Living Writers Series Winter 2025
Thursdays, 5:20 to 6:55 PM Humanities 1 Lecture Hall 206. This event is free and open to the public. No RSVP necessary.
Schedule
January 16: Andrea Cohen
Andrea Cohen is the author of eight poetry collections; her latest is The Sorrow Apartments (2024). You can also find her writing in The New Yorker, Poetry, The Threepenny Review, and The New York Review of Books, etc. Her awards include a Guggenheim Fellowship and residencies at MacDowell. Over the years, she has taught at The University of Iowa, Emerson College, UMASS-Boston, The Fine Arts Work Center, and Merrimack College; starting this spring, she will teach at Boston University.

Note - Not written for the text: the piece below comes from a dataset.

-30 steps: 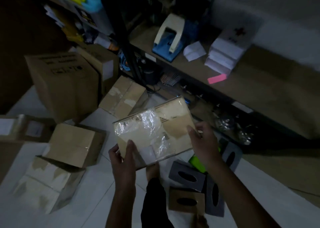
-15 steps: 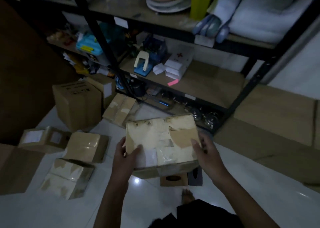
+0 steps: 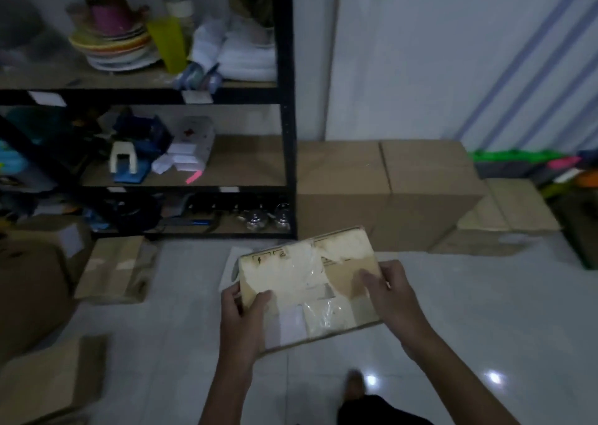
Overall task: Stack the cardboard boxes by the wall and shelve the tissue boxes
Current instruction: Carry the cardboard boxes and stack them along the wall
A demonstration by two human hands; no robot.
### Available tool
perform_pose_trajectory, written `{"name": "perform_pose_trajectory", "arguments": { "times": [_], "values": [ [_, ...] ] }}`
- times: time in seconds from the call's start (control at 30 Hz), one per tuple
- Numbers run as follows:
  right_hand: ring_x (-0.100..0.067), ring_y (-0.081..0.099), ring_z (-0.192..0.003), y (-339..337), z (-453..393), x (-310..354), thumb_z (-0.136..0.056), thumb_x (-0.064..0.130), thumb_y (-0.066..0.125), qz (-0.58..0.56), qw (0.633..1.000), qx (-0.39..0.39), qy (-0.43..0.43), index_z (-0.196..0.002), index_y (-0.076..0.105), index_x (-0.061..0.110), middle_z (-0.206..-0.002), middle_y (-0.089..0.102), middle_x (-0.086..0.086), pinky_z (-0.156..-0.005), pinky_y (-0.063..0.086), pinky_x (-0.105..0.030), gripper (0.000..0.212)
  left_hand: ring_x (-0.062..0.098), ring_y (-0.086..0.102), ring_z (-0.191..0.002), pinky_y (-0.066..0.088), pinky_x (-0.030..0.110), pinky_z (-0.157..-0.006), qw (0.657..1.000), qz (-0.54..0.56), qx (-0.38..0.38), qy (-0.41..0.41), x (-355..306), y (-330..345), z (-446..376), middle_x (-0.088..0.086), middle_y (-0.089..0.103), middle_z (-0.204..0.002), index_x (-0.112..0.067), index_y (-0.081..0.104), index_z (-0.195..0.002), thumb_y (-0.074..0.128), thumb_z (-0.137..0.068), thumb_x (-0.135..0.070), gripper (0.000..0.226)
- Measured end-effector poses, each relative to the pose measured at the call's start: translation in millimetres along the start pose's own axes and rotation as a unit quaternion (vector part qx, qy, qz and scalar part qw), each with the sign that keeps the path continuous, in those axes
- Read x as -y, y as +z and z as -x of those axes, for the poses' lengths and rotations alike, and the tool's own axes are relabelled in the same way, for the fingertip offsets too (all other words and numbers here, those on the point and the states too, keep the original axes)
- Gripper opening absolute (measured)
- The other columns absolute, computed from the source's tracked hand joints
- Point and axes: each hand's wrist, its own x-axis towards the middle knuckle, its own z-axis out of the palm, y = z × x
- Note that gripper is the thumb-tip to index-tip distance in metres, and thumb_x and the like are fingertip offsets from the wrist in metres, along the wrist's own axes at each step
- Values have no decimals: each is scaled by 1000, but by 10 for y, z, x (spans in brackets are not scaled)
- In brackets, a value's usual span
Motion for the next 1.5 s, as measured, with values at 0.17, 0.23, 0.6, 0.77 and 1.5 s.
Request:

She also directs the Blacksmith House Poetry Series. Her hometown is Atlanta, Georgia.
January 23: Venita Blackburn
Works by Venita Blackburn have appeared in the New Yorker, NY Times, Harper’s, McSweeney’s, Story Magazine, the Virginia Quarterly Review, the Paris Review, and others. She was awarded a Bread Loaf Fellowship in 2014 and several Pushcart prize nominations. She received the Prairie Schooner book prize for fiction, which resulted in the publication of her collected stories, Black Jesus and Other Superheroes, in 2017 and earned a place as a finalist for the NYPL Young Lions award among other honors. Blackburn’s second collection of stories is How to Wrestle a Girl, 2021, finalist for a Lambda Literary Prize and was a NYTimes editor’s choice. Her debut novel, Dead in Long Beach, California, is about the mania of grief, all of human history and a lesbian assassin at the end of the world and was selected as one of the NYTimes and NPR’s best books of 2024. She is the founder and president of Live, Write, an organization devoted to offering free creative writing workshops for communities of color: livewriteworkshop.com. Her hometown is Compton, California, and she is an Associate Professor of creative writing at California State University, Fresno.
February 27: Hannah Sanghee Park
Hannah Sanghee Park is the author of two poetry collections. a chapbook, Ode Days Ode (2011) and The Same-Different (2015), which won the Walt Whitman Award from the Academy of American Poets. In 2013, she was awarded the Ruth Lilly Fellowship from the Poetry Foundation. Her hometown is Federal Way, Washington, and she currently resides in Los Angeles, California.
March 6: Prageeta Sharma
Prageeta Sharma is the author of five poetry collections, including Grief Sequence (Wave Books, 2019) and The Opening Question (2004), which won the 2004 Fence Modern Poets Prize. In 2010, she received the Howard Foundation Award. Over the years, she has taught at the New School, Goddard College, and the University of Montana-Missoula. She currently teaches at Pomona College and is the founder of the conference Thinking Its Presence: Race, Creative Writing, Literary Studies, and Art. Her hometown is Framingham, Massachusetts.
March 13: Student Reading
Sponsored by The Puknat Literary Endowment, The Porter Hitchcock Poetry Fund, The Laurie Sain Endowment, The Humanities Institute, Bookshop Santa Cruz, and Two Birds Books (where the writers' books are available for purchase)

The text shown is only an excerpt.